The last iMac you’ll ever need? Why we must think beyond the endless product cycles to reduce e-waste

[Photos: Apple]

BY  Matthew Cockerill4 minute read

The consumer electronics industry has started to make long-overdue changes to the way our technology products are designed, manufactured, shipped, and recycled. But despite commitments to recycling and carbon neutrality, the UN has predicted that e-waste is still set to increase by around 40% before 2030.

The existing linear system, in which our products are developed, sold, and repaired (or not), is helping to fuel this increase. Companies continue to make new generations of products to take advantage of advancements in technology and performance, but also to get people to buy more stuff. As designers and business leaders, we create orphaned products—bringing them into the world with care but giving little thought for their end of life as we move onto birthing the next generation of products to replace them.

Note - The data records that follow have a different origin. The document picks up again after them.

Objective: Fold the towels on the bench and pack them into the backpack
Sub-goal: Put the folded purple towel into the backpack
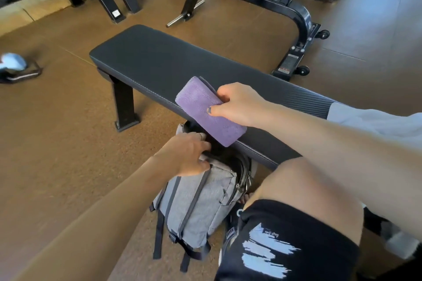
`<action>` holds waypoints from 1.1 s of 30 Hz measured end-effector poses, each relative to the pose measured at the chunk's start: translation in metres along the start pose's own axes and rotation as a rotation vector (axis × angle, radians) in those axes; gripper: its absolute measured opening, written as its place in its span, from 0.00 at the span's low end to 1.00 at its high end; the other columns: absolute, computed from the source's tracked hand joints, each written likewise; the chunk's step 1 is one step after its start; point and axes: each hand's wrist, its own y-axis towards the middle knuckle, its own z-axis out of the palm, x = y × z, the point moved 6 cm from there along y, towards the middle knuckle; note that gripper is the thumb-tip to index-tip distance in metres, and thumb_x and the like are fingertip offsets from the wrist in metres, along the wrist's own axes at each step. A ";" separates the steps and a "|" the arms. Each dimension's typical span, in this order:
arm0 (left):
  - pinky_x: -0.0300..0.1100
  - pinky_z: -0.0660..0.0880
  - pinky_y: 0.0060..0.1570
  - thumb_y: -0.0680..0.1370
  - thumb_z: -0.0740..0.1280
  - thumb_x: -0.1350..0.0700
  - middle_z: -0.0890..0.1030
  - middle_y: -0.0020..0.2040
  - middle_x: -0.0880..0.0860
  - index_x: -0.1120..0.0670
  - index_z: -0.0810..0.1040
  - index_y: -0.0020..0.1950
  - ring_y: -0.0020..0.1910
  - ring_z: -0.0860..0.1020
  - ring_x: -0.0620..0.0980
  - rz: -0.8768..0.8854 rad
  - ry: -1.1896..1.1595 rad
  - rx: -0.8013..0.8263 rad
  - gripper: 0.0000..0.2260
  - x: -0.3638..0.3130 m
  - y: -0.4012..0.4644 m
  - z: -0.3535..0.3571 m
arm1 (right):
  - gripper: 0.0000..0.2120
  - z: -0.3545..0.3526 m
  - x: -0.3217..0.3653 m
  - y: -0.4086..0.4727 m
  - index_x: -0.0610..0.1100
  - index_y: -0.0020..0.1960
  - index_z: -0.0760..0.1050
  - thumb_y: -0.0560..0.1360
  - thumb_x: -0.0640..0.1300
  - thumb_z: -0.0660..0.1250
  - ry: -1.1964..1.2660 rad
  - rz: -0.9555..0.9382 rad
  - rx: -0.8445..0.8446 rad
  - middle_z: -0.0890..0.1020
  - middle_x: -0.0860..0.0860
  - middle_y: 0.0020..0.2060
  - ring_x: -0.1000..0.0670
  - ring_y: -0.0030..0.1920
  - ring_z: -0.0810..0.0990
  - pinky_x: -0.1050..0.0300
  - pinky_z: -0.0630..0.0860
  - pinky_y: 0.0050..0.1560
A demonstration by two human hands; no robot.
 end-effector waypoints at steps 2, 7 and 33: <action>0.44 0.74 0.47 0.76 0.64 0.44 0.71 0.48 0.47 0.50 0.80 0.54 0.49 0.75 0.49 -0.029 -0.155 0.034 0.13 0.009 -0.015 0.003 | 0.16 0.008 0.013 -0.002 0.44 0.37 0.66 0.73 0.50 0.70 -0.004 0.014 0.001 0.73 0.52 0.33 0.50 0.34 0.71 0.57 0.64 0.33; 0.39 0.71 0.43 0.69 0.65 0.50 0.78 0.41 0.50 0.52 0.83 0.43 0.41 0.74 0.51 0.004 -0.269 -0.165 0.10 0.023 -0.078 0.019 | 0.09 0.061 0.048 -0.011 0.45 0.40 0.67 0.76 0.46 0.65 0.002 0.065 0.083 0.76 0.50 0.38 0.48 0.39 0.77 0.57 0.66 0.31; 0.46 0.71 0.44 0.72 0.68 0.50 0.73 0.38 0.46 0.51 0.79 0.42 0.41 0.68 0.48 -0.019 -0.329 -0.207 0.05 0.037 -0.162 0.041 | 0.13 0.258 0.015 -0.021 0.40 0.63 0.74 0.80 0.39 0.61 -0.478 0.235 0.577 0.78 0.43 0.61 0.42 0.61 0.78 0.50 0.75 0.52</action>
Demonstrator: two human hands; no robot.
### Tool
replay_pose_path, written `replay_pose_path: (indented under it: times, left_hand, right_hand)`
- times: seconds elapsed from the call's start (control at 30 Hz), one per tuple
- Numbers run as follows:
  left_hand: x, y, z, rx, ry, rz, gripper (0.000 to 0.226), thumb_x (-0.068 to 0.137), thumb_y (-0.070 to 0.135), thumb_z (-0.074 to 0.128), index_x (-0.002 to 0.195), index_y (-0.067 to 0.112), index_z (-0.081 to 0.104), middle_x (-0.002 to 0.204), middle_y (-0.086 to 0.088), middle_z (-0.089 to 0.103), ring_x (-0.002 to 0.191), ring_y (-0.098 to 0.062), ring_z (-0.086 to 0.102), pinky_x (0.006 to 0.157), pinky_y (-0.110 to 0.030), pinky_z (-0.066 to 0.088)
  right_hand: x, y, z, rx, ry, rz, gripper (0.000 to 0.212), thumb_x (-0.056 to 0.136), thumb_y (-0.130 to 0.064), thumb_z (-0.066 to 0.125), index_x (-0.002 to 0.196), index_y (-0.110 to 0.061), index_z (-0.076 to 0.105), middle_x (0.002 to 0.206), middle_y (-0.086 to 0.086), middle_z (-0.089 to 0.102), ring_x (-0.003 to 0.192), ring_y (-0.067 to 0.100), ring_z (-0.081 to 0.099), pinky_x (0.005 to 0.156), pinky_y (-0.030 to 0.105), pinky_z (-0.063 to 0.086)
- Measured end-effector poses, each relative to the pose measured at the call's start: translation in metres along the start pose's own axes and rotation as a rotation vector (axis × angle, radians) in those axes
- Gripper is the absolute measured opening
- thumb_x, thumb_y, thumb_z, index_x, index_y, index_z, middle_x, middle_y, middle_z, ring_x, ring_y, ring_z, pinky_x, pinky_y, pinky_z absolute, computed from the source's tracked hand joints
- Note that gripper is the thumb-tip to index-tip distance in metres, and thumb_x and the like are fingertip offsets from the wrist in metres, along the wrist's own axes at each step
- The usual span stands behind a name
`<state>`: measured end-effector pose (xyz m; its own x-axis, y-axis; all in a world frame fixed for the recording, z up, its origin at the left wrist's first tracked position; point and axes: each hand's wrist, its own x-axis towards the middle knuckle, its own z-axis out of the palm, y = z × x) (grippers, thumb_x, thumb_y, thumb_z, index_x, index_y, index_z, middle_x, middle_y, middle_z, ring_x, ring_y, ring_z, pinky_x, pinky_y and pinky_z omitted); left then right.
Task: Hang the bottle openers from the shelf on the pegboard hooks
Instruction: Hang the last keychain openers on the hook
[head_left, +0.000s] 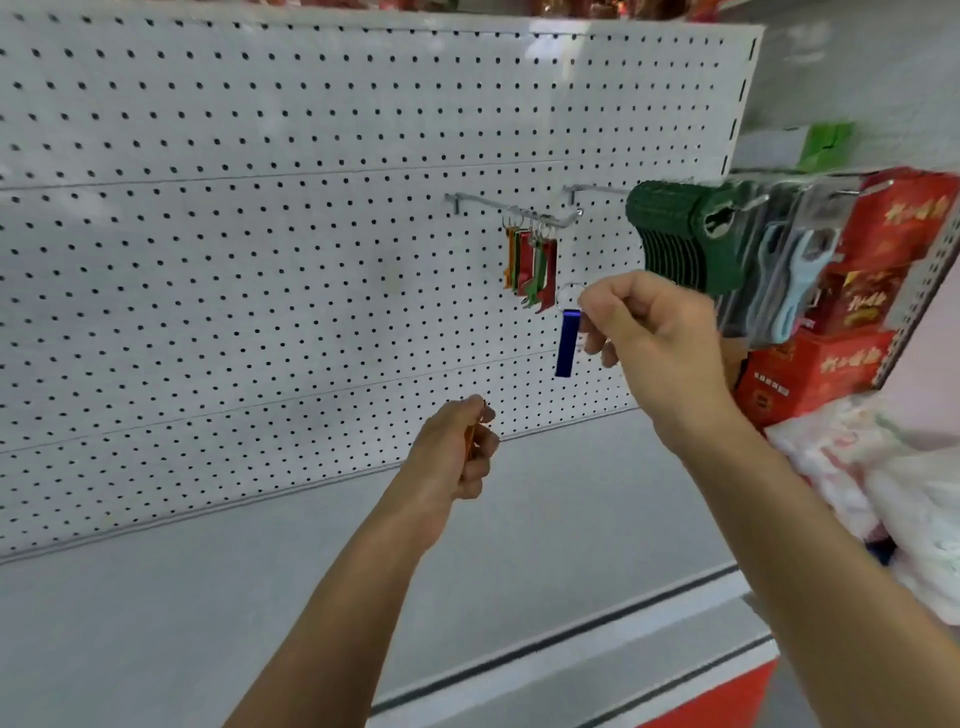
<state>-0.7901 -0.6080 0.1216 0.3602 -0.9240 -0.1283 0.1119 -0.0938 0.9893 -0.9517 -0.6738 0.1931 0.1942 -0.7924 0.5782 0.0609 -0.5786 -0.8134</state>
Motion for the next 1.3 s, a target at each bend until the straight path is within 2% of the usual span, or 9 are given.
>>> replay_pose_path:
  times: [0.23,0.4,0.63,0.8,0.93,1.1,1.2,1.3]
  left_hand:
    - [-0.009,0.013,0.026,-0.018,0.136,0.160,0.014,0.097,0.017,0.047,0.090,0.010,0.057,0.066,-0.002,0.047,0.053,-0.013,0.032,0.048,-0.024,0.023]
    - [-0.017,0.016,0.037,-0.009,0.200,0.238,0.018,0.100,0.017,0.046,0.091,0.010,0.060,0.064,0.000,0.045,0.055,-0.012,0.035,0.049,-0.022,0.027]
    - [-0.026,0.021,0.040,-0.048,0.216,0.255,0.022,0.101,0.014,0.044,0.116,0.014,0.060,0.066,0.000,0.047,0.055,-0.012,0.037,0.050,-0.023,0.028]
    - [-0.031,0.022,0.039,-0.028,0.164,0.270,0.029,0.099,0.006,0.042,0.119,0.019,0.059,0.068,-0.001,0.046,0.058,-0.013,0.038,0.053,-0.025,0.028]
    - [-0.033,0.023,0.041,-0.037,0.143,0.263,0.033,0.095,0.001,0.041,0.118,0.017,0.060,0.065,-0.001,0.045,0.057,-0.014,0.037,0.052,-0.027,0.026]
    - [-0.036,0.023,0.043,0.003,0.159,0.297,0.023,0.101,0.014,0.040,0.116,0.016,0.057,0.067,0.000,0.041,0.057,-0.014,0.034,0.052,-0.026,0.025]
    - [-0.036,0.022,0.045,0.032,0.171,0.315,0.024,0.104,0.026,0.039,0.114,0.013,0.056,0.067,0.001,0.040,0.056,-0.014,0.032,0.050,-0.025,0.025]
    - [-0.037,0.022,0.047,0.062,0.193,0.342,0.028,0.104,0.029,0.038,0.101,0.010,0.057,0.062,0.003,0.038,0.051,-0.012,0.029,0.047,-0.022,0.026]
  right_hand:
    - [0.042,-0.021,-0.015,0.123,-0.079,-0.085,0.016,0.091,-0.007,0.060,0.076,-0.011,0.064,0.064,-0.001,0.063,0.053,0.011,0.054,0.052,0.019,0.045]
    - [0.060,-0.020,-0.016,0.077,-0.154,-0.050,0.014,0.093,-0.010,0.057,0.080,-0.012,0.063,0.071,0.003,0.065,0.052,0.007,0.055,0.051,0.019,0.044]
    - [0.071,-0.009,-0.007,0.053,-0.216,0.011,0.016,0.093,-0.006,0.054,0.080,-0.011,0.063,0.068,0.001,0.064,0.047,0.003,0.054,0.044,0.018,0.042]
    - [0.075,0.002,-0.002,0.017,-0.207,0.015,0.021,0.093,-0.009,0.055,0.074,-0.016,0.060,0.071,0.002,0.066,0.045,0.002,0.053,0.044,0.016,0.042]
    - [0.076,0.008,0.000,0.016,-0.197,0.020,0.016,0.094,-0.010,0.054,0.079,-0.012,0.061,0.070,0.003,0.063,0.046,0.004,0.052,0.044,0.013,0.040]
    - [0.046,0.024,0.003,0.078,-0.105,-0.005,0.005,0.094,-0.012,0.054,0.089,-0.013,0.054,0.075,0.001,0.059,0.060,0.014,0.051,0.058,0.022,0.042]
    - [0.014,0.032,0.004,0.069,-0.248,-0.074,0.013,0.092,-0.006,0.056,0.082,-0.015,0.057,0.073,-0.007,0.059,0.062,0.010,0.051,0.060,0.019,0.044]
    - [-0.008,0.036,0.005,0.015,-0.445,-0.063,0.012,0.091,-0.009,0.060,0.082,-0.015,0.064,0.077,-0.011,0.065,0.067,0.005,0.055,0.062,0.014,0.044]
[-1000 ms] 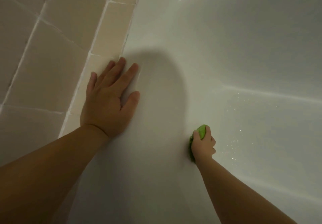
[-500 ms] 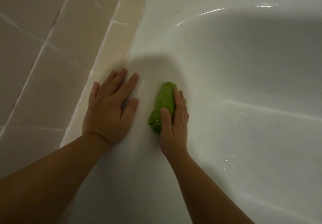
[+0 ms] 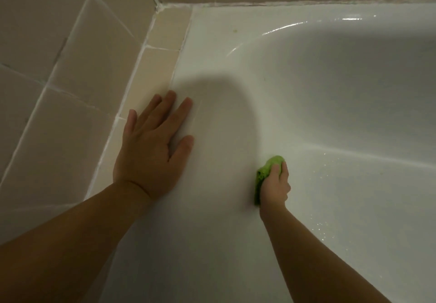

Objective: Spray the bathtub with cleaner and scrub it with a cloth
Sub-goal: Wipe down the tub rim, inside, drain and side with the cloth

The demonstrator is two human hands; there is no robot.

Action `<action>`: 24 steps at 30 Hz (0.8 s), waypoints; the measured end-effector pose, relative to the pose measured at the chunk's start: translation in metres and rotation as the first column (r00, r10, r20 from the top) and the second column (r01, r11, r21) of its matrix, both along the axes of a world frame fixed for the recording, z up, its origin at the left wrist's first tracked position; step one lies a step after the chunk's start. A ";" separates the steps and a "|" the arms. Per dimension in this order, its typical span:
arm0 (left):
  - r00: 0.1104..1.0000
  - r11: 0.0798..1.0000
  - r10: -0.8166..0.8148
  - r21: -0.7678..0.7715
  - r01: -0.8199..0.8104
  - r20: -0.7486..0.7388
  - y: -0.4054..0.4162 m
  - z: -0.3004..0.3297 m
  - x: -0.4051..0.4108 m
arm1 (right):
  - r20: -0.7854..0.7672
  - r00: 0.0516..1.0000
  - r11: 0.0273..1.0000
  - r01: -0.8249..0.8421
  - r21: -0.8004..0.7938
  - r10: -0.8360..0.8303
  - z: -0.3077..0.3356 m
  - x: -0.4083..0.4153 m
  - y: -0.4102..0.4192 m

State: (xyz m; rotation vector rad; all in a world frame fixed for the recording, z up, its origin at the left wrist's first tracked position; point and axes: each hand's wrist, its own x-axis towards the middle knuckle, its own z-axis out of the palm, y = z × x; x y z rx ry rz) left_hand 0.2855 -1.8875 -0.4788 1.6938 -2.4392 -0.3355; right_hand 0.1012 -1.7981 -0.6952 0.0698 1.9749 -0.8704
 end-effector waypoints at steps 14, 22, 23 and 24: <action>0.998 0.998 -0.055 0.008 0.055 -0.016 -0.045 -0.002 -0.019 | -0.429 0.899 0.668 -0.372 -0.645 0.087 0.109 0.016 -0.088; 0.994 0.995 -0.103 -0.006 0.103 -0.039 -0.072 -0.004 -0.030 | -0.178 0.982 0.983 -0.086 -0.162 0.056 -0.038 -0.028 -0.028; 0.993 0.994 -0.107 -0.011 0.107 -0.043 -0.075 -0.004 -0.031 | -0.138 0.989 0.997 -0.051 -0.055 0.043 -0.044 -0.030 -0.024; 0.993 0.994 -0.109 -0.016 0.109 -0.044 -0.077 -0.004 -0.033 | -0.097 0.995 1.000 -0.010 0.026 0.012 -0.047 -0.031 -0.024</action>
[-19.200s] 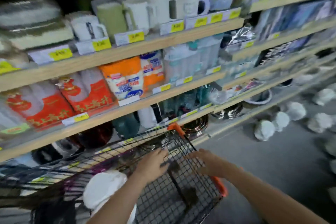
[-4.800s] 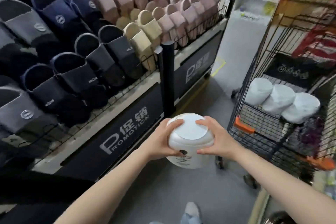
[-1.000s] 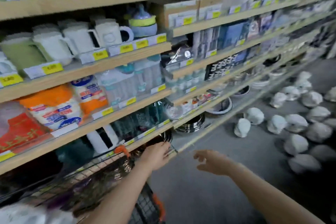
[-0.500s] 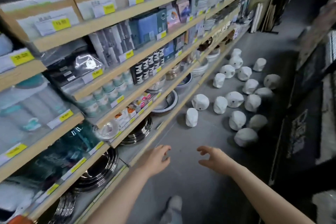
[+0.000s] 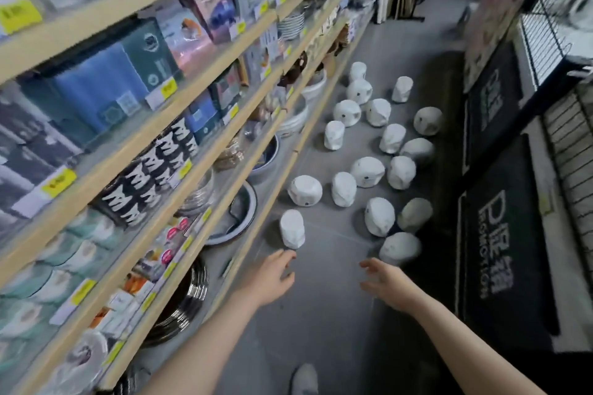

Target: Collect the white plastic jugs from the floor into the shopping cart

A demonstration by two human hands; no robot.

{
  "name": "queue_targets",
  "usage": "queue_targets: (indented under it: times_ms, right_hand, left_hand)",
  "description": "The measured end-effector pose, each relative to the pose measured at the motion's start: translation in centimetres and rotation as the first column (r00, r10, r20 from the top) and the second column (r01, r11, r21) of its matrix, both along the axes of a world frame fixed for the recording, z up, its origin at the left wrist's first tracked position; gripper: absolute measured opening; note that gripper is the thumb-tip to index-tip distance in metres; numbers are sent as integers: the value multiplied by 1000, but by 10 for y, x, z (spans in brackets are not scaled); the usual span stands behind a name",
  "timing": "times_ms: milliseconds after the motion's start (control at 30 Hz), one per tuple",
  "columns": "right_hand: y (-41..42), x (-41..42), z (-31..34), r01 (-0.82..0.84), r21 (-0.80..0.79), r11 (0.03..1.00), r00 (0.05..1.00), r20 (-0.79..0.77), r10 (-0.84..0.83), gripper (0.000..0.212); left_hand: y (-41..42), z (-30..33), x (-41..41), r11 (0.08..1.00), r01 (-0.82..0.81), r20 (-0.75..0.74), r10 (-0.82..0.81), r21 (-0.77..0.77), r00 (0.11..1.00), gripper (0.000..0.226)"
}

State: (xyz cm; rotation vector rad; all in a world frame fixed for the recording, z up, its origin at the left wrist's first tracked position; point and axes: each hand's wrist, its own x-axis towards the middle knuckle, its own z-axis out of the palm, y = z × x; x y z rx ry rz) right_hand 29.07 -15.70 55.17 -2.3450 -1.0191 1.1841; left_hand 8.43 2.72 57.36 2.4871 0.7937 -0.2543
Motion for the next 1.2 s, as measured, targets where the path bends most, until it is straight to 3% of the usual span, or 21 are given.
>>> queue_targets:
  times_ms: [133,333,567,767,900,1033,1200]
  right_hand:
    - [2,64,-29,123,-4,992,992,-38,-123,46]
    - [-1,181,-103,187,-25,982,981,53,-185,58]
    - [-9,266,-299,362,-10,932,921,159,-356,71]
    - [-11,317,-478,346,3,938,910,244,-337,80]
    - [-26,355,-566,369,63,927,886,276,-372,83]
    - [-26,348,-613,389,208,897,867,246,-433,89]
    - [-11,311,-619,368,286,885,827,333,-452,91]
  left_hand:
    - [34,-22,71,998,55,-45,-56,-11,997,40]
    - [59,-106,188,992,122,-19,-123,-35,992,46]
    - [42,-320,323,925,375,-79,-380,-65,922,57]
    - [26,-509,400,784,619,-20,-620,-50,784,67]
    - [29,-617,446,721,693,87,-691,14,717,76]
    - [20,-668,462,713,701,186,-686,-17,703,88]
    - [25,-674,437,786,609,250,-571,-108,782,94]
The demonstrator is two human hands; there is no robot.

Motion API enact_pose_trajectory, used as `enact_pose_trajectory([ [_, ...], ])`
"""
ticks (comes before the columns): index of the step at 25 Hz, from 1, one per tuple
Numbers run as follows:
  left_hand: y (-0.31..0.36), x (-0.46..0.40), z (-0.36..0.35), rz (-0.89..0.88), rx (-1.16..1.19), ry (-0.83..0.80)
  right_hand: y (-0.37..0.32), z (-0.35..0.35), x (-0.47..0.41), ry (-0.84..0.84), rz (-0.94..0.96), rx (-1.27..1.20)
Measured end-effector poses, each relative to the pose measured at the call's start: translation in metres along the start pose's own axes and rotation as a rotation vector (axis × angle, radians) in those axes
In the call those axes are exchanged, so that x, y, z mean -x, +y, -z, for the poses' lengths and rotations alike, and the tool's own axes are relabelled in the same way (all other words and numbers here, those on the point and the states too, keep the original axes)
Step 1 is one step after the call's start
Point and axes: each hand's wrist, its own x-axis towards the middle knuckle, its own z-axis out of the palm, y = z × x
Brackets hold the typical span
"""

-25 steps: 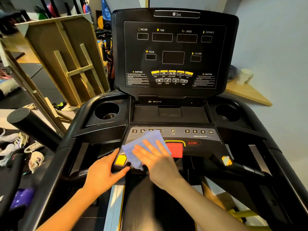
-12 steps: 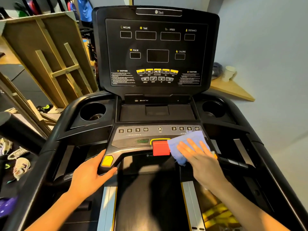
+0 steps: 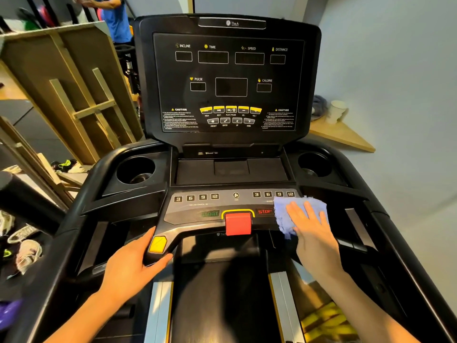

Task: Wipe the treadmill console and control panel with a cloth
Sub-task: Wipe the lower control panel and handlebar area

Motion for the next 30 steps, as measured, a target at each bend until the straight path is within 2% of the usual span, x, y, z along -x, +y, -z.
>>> enact_pose_trajectory([
  [4, 0.002, 0.000, 0.002, -0.006, 0.003, 0.006, -0.021, 0.005, -0.038, -0.215, -0.329, 0.002],
  [11, 0.007, 0.000, 0.005, -0.008, -0.011, 0.027, -0.034, 0.006, -0.075, -0.130, -0.450, -0.132],
  [16, 0.010, 0.000, 0.007, -0.011, -0.006, 0.042, -0.047, 0.000, -0.083, -0.017, -0.409, -0.068],
  [19, 0.011, 0.000, 0.008, -0.004, 0.003, 0.035, -0.073, -0.008, -0.088, 0.011, -0.280, -0.069],
  [21, 0.010, 0.000, 0.010, -0.004, 0.003, 0.027, -0.099, -0.015, -0.090, 0.005, -0.205, -0.091],
  [25, 0.013, 0.000, 0.013, -0.010, -0.001, 0.019, -0.150, -0.019, -0.092, -0.015, -0.204, -0.223],
  [30, 0.016, 0.000, 0.017, 0.001, 0.013, 0.007, -0.211, -0.012, -0.088, -0.129, -0.124, -0.332],
])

We need to start thinking more radically about how we develop new products, and also the supply chains to enable a more circular system that reduces e-waste, beyond the gains from more—and better—recycling.

But is it even possible to create technology products in a truly closed-loop system where we consider reuse, refurbishment, and remanufacturing before recycling? The very nature of cutting-edge product development means core technologies and architectures are still evolving, so that the longer they last the less competitive they become.

So should we simply focus on increasing the efficiency and scale of material recovery from our e-waste as Apple is doing? Perhaps for emerging technology products, like folding screens, AR glasses, and VR headsets that are yet to fully develop. But we are at a point with many of our technology products where their form factors have matured. For everything from laptops, computers, smartphones, and smart watches to home hubs, TVs, and speakers, their product archetypes have stabilized, as the rate of change from one iteration to the next slows. There is now an opportunity to start planning for the design of our next generation of products—not as orphaned new products but ones that are reborn and remanufactured from previous generations.

Apple recently established a goal to make every one of its products carbon neutral by 2030 and to incorporate more recycled materials into each of them. This will fast become table stakes in the consumer electronics industry as all companies look to optimize and improve their existing linear systems. But I’d like to think we can stop thinking about our products as a never-ending stream of new generations and think about more transgenerational products—products that can be refurbished and remanufactured time and time again in a truly circular system.

Apple iMac evolution: The definitive product archetype has been reached in 2021. [Photo: Apple]
Take Apple’s brand-new 2021 iMac, for example. Arguably, it has reached its definitive product archetype. The optimal form and size for the user and the context of use in the home or office has been more than established. Rather than the design team now turning to the development of the next new generation of product, might they consider this as a contender for more circular product development to reduce e-waste and save energy even further?

Let’s imagine this 2021 iMac in 2026 when it has inevitably begun to reach the end of its competitive life. Apple could welcome back these products at scale—not for destructive disassembly for material recovery but for remanufacture. It could refinish and reuse major components like the aluminum stand, enclosure, and glass of the screen rather than recycling these back to raw materials. It could update key performance components (e.g., processors and memory chips) to take advantage of technological advancements. It might even look at new manufacturing techniques to modify and improve existing components.

Let’s imagine this keeps happening. It’s 2031 and the iMac has been remanufactured for a second time. Reborn again as the next version of “iMac Generations”: three generations in the making since 2021, regenerated from the best of Apple’s old products, updated with new colors, and upgraded with its latest technologies.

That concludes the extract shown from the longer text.